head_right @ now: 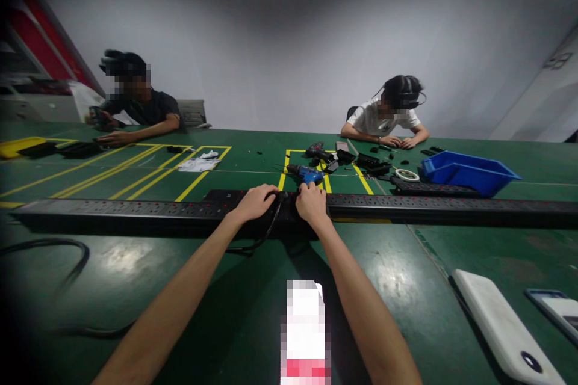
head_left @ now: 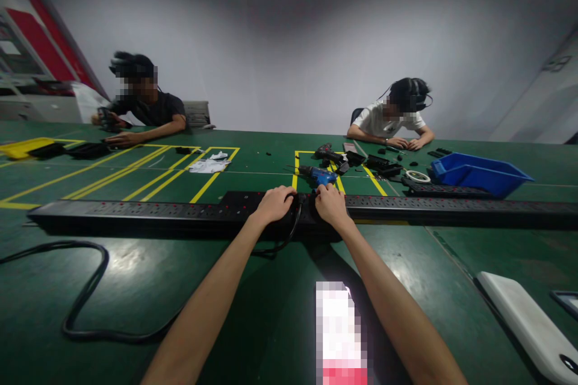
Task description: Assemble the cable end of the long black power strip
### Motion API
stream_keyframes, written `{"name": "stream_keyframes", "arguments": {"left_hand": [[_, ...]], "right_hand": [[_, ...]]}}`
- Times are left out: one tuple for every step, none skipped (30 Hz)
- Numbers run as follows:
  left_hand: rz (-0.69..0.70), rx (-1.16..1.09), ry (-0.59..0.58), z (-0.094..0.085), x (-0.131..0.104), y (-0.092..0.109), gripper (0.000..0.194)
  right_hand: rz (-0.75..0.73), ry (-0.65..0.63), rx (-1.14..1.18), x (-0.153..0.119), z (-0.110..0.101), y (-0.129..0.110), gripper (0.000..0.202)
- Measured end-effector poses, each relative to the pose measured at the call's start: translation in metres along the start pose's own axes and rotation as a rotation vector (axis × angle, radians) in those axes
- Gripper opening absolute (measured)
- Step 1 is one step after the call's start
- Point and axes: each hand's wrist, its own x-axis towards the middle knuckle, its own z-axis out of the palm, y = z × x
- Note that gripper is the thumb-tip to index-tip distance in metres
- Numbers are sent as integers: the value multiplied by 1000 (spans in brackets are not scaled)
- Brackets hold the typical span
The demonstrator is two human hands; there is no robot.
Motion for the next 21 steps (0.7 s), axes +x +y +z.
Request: {"name": "stream_keyframes", "arguments": {"left_hand": [[4, -1, 2, 0, 0, 0, 30], [6, -2, 5, 0, 0, 0, 30], [7, -3, 8, 1, 0, 0, 30], [6, -4, 10, 1, -1, 0, 30], [4, -4, 11, 1, -1, 0, 30], [-1, -4, 9, 1, -1, 0, 30], [-5, -4, 5, 1, -1, 0, 30], [-8, -3, 2, 1, -1, 0, 30], [-9, -2, 1, 1, -1, 0, 30], [-9, -2, 0, 1, 0, 0, 31], [-7, -1, 1, 2, 0, 0, 31], [-3, -2, 4, 2, 0, 0, 31], [1, -3, 7, 3, 0, -1, 31], [5, -4, 10, 4, 1, -1, 31], [8, -5, 13, 4, 1, -2, 31], [12, -6, 15, 5, 1, -2, 31], [16, -6, 16, 6, 1, -3, 32], [18, -4, 16, 6, 1, -3, 32], [20, -1, 16, 6, 1, -3, 32], [22, 5, 16, 6, 1, -3, 32], [23, 12, 15, 6, 1, -3, 32]], "right_hand": [[2, -1, -1, 0, 0, 0, 27], [3, -5, -2, 0, 0, 0, 27], [2, -8, -3, 0, 0, 0, 27], [2, -11, -4, 0, -1, 0, 28], [2, -14, -5, 0, -1, 0, 28], [3, -18, -4, 0, -1, 0, 28], [3, -21, -3, 0, -2, 0, 29], [3, -22, -2, 0, -2, 0, 29], [3, -22, 0, 0, -2, 0, 29], [0, -21, 2, 0, -2, 0, 29], [-2, -18, 5, 0, -2, 0, 29], [-4, -15, 8, -1, -2, 0, 29], [-5, -14, 11, -1, -2, 1, 29], [-6, -12, 15, -1, -2, 1, 29], [-5, -10, 19, -1, -1, 1, 28], [-3, -6, 24, -1, 0, 2, 28], [-2, -2, 31, 0, 0, 2, 27], [-2, 1, 42, 0, 1, 3, 27], [-3, 2, 56, 1, 2, 4, 27], [-2, -1, 74, 2, 3, 4, 27], [1, -8, 95, 3, 4, 5, 27]]}}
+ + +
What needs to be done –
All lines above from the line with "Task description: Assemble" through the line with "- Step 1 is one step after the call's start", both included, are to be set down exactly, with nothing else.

Answer box –
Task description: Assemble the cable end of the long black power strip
### Motion API
stream_keyframes, written `{"name": "stream_keyframes", "arguments": {"left_hand": [[_, ...]], "right_hand": [[_, ...]]}}`
- Times are left out: one tuple for every step, none skipped (30 Hz)
- Numbers run as follows:
  left_hand: rz (-0.69..0.70), rx (-1.16..1.09), ry (-0.59..0.58), z (-0.094..0.085), x (-0.131..0.104), y (-0.092..0.109), gripper (0.000..0.194)
  right_hand: rz (-0.75..0.73), ry (-0.65..0.63), rx (-1.14..1.18), x (-0.153..0.119), z (-0.110..0.101), y (-0.129..0.110), gripper (0.000..0.202)
- Measured end-effector poses, each relative to the pose measured at the call's start: translation in metres along the start pose's own axes and rotation as a rotation vector (axis × angle, radians) in those axes
- Gripper opening absolute (measured)
- Step 1 is one step after the call's start

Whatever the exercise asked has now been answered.